Обожание, не сходившее с лица людей, имевших с ним дело, выражалось не совсем одинаково. Одни его выражали неприкрыто, как бы по-солдатски, по-простому: эти либо были совсем плохими актерами, либо про себя думали, что чем грубее и беззастенчивее лесть, тем тут лучше. Впрочем, они этого даже не «думали»: эти чувства, эта давняя привычка, не шевелясь, лежали в глубине их души, в самой глубине души, так глубоко, так далеко, как лежат у человека наиболее тайные, никогда — или до поры до времени — не подлежащие высказыванию мысли. Некоторые из этих людей изредка себя спрашивали: «Что, если случится такой ужас, что, если вдруг в пьяном виде или просто непостижимым образом брякну то, что там думаю?» Впрочем, этого ещё никогда ни с кем из них не было: в этот кабинет они никогда пьяными не входили. Но, случалось, он их приглашал к себе на обед. Странным образом, по атавизму старого кавказского гостеприимства, он был гостеприимен. Любил изредка звать к себе людей и выпивать с ними. Сам много не пил, гостей же потчевал усердно, — иногда именно с тем, чтобы они «выбрякнули» свои настоящие мысли, но чаще, как отцы и деды, просто без умысла, чтобы приятно провести вечер; тогда к этим людям не испытывал никакого злого чувства, даже был искренне к ним доброжелателен, хотя многих из них позднее отправлял в лубянские застенки, причем обычно без особенной ненависти: просто так было нужно или даже просто так было лучше.
Были у работавших в этом здании людей и разные другие чувства.
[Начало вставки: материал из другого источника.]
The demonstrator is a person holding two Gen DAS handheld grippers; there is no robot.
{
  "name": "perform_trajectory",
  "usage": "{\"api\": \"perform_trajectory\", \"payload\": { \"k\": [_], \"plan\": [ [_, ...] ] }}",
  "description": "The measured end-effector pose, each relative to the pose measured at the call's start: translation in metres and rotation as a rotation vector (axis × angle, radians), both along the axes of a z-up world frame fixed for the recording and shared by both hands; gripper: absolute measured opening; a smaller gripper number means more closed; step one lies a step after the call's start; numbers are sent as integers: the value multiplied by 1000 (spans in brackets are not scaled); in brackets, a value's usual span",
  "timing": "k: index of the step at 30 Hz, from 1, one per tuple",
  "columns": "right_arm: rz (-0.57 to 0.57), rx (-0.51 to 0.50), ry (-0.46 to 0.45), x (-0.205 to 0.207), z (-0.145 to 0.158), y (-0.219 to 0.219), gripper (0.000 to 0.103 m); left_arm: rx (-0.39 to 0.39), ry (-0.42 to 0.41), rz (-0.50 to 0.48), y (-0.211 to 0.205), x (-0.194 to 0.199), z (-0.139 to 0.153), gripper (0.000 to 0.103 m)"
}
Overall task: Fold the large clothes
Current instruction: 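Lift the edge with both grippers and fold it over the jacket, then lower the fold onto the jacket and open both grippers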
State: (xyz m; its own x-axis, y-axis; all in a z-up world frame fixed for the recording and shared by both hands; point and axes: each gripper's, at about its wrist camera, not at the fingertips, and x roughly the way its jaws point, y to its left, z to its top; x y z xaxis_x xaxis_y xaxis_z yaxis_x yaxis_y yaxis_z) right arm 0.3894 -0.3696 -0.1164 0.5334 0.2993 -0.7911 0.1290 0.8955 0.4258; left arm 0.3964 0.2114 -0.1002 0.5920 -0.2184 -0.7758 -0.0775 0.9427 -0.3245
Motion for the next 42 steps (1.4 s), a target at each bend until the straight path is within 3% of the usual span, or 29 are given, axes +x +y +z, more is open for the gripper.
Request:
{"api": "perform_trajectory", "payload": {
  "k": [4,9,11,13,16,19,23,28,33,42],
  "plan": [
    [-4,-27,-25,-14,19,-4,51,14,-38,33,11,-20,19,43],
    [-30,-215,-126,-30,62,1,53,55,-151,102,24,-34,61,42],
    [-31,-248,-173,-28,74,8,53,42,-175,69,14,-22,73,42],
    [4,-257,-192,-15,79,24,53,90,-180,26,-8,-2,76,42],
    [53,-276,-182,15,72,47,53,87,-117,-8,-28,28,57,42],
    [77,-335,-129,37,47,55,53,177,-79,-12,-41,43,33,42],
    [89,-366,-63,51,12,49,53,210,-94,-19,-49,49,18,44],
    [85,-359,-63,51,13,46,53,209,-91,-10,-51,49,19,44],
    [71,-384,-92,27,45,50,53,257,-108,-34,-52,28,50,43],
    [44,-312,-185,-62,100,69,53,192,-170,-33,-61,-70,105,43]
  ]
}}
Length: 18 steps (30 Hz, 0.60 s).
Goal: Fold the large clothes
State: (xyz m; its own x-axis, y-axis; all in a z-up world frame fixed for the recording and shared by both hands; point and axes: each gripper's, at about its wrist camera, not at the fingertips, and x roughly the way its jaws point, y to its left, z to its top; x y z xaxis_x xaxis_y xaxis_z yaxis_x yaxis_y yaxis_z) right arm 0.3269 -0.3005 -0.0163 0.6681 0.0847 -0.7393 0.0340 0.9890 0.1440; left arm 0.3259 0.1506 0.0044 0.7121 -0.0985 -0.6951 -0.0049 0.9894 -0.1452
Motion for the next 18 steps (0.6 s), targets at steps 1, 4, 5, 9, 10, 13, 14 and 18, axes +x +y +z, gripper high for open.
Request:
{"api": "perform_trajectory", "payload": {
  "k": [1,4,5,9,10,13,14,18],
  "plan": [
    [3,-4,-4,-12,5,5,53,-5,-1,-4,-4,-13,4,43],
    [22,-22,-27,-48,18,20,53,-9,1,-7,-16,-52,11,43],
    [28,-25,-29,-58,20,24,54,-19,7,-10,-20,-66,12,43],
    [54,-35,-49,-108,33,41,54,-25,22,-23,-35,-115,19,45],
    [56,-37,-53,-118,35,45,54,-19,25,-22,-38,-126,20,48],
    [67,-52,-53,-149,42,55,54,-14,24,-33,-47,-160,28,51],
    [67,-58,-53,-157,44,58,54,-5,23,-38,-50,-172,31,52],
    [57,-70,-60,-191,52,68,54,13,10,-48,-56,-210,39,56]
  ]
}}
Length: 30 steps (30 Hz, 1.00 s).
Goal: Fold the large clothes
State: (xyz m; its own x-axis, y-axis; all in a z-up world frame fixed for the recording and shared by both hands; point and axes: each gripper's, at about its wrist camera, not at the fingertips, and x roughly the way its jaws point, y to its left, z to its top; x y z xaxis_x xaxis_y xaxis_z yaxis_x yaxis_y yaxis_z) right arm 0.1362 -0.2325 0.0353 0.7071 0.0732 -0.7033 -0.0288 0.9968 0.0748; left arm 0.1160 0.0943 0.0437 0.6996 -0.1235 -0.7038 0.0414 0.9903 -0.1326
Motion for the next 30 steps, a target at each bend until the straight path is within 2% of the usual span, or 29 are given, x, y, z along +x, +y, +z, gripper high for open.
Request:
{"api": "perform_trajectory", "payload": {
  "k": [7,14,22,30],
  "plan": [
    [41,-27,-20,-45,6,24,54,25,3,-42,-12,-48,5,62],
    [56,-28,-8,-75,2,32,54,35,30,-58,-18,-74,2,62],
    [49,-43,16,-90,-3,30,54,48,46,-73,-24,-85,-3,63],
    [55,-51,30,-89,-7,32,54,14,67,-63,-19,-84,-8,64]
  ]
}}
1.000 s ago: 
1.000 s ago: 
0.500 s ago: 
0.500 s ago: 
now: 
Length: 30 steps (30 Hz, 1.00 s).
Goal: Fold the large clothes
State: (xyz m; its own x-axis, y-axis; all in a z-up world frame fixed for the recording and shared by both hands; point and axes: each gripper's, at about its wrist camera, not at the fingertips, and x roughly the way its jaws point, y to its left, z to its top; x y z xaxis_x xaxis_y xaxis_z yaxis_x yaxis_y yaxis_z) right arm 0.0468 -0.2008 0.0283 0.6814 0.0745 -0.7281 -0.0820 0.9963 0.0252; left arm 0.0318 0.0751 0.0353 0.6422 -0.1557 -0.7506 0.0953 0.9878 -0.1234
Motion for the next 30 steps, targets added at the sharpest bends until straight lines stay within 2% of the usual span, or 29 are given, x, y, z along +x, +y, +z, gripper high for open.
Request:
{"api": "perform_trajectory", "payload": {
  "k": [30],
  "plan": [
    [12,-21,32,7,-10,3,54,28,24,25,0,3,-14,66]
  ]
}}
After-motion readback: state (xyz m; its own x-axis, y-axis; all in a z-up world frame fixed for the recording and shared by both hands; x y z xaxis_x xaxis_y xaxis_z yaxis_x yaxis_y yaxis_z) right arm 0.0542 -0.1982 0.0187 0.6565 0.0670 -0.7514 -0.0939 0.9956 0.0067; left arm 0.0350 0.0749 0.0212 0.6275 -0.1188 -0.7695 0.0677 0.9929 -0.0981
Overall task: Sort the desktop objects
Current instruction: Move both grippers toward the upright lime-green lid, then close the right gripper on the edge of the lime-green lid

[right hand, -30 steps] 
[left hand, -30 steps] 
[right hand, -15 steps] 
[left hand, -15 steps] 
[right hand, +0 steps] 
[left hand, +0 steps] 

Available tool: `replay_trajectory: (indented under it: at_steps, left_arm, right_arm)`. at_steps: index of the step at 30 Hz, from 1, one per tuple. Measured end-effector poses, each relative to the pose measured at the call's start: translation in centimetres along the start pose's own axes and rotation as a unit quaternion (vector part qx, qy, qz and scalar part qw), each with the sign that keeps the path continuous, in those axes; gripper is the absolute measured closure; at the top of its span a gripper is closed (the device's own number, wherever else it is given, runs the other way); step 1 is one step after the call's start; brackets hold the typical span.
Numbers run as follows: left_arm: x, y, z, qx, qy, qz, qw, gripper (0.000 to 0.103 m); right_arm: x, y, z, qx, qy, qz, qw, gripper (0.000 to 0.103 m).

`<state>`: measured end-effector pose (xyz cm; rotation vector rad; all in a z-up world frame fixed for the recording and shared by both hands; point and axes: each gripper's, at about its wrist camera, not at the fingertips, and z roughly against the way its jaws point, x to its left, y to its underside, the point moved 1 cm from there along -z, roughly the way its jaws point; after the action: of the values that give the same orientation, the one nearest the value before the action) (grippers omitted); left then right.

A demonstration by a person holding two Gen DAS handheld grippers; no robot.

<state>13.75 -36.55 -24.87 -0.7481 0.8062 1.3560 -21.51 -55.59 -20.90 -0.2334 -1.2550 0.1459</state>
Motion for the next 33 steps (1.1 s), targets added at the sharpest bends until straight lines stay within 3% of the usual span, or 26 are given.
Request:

Была гордость от сознания, что они каждый день видят вблизи самого могущественного, самого знаменитого человека на земле. Было и сознание собственного величия. Как они ни были невежественны в громадном своем большинстве, они слышали, что другие, тоже немногочисленные люди, так же, как они, состоявшие когда-то приближенными прежних государственных деятелей, именно поэтому переходили навсегда в историю, оставляли после себя важные мемуары, иногда выводились в трагедиях. Все они тоже подумывали о воспоминаньях, но писать было слишком рискованно: вдруг найдут! Было и искреннее восхищение: этот человек продержался на верху власти тридцать пять лет, из них без малого тридцать был диктатором, успешно губил всех своих врагов, погубил миллионы людей, и никто с ним справиться не мог, от Тухачевского до Гитлера. Было, наряду с этим чувством, у более умных и противоположное: все-таки что же это такое? как же это могло случиться? ведь мы-то знаем, что ничего особенного в нем нет, хотя он умен и опытен: он и говорить по-русски как следует не научился, двух слов связать не может или уж, во всяком случае, не в состоянии сказать хотя бы десятиминутную сколько-нибудь интересную речь, никогда ничего не читает и отроду не написал ни одной интересной статьи. Помимо прочего, с ним всем было невообразимо скучно. В этом всероссийском царстве скуки он, при несомненном своем уме, был её воплощением. Но над всеми чувствами преобладало одно, самое сильное, самое острое, самое искреннее: страх. Высокопоставленные сановники, то есть те люди, к которым он теперь был как будто особенно благосклонен, испытывали это чувство не в меньшей, а в большей мере, чем другие: именно потому, что занимали высокое положение и что он проявлял к ним особенную благосклонность. Эти хорошо знали, что он органически неспособен говорить правду и никогда её не говорит.
Секретарша принадлежала никак не к высокопоставленным, но к самым доверенным людям. Она варила для него чай, и приносила стакан в кабинет. Все сановники были бы рады делать это для него под видом сыновнего усердия, но он далеко не всем сановникам доверил бы свой чай. Она вошла на цыпочках в его кабинет, как только он позвонил. На подносе у неё был стакан, а на лице обычное восторженное обожание, так на нем навсегда (навсегда ли?) повисшее много лет тому назад. Это была старая, сто раз проверенная коммунистка, ни к каким уклонам она никогда ни малейшего отношения не имела, была «предана как собака», — все это было так. Но про себя он думал, что если бы дела сложились в свое время иначе, то с таким же видом восторженного обожания она входила бы в кабинет Троцкого или Зиновьева. «Кто знает, что и у этой на уме. Впрочем, ума у неё очень мало».
По некоторым ей известным признакам она тотчас заметила, что он не в духе. Никакой вины за ней не было, но это, разумеется, ничего не значило.
— Спички, — кратко приказал он.
Она подала спички и помогла закурить трубку. Он остался недоволен.
— У моей матери, — сказал он, — была коза. Она была очень на тебя похожа.